<クローズアップ> 「不動産株相場」新ステージへ、倉庫や流動化関連など注目(2)

 大手不動産株は、日銀の金融緩和期待を背景に、今年4月に高値をつけた後、半年近くにわたり調整局面となっている。三井不動産<8801.T>の場合、4月12日に3610円高値をつけた後に下押したが、ここ戻り歩調を強め年初来高値更新が目前に迫っている。

 米量的緩和の縮小開始が目先見送られ、低金利状態が続くとの期待が膨らんでいることも、不動産株には追い風となっている。今後は秋口にかけ、安倍内閣の成長戦略で「国家戦略特区」が指定され、同地域の開発構想が不動産株を押し上げそうだ。

 秋口以降の新ステージでは、三井不や三菱地所<8802.T>や住友不動産<8830.T>といった大手不動産株に加え、東京を中心とする含み資産株や倉庫株、それに土地流動化などの中小型の不動産関連株が物色されそうだ。
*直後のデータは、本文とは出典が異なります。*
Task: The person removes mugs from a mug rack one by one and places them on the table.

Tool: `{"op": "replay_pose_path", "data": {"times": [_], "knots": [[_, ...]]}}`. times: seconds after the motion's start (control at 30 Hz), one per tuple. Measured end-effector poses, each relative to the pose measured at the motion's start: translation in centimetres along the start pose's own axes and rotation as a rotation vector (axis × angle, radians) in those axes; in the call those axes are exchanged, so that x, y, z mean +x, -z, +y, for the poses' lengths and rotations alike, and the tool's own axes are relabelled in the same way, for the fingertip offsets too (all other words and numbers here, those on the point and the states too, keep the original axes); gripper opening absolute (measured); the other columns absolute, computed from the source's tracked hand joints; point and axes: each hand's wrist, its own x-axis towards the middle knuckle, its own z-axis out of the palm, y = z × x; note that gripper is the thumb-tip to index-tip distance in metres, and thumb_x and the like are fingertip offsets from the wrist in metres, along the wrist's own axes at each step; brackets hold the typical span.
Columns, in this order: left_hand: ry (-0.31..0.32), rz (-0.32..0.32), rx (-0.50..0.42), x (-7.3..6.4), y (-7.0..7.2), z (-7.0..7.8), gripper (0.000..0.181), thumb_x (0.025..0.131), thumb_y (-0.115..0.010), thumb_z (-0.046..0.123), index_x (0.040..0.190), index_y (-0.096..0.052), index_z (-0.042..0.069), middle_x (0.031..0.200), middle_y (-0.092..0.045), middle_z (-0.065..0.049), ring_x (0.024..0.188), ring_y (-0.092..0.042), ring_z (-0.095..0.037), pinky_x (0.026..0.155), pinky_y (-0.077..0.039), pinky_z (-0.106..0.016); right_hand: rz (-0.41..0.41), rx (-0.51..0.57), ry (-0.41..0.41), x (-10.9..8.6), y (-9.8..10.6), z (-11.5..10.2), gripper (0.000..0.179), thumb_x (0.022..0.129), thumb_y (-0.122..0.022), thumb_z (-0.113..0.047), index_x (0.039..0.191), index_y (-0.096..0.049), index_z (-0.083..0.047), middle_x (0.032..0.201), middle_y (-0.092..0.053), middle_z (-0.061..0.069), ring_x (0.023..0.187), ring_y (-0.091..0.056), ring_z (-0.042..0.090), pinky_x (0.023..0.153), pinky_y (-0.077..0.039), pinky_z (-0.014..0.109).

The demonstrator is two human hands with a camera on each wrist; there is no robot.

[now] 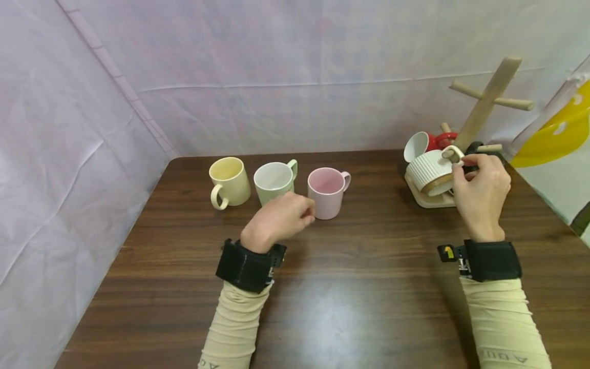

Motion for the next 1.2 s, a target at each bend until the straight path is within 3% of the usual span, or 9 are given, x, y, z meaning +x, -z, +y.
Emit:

 不動産関連事業のヒューリック<3003.T>や常和ホールディングス<3258.T>、都内に土地を持つ不動産株ではテーオーシー<8841.T>や東京楽天地<8842.T>、含み資産関連の東京都競馬<9672.T>、よみうりランド<9671.T>、東洋埠頭<9351.T>、東海運<9380.T>など。それに倉庫の三井倉庫<9302.T>、ヤマタネ<9305.T>

 加えて、不動産流動化でケネディクス<4321.T>やトーセイ<8923.T>、いちごホールディングス<2337.T>など注目される。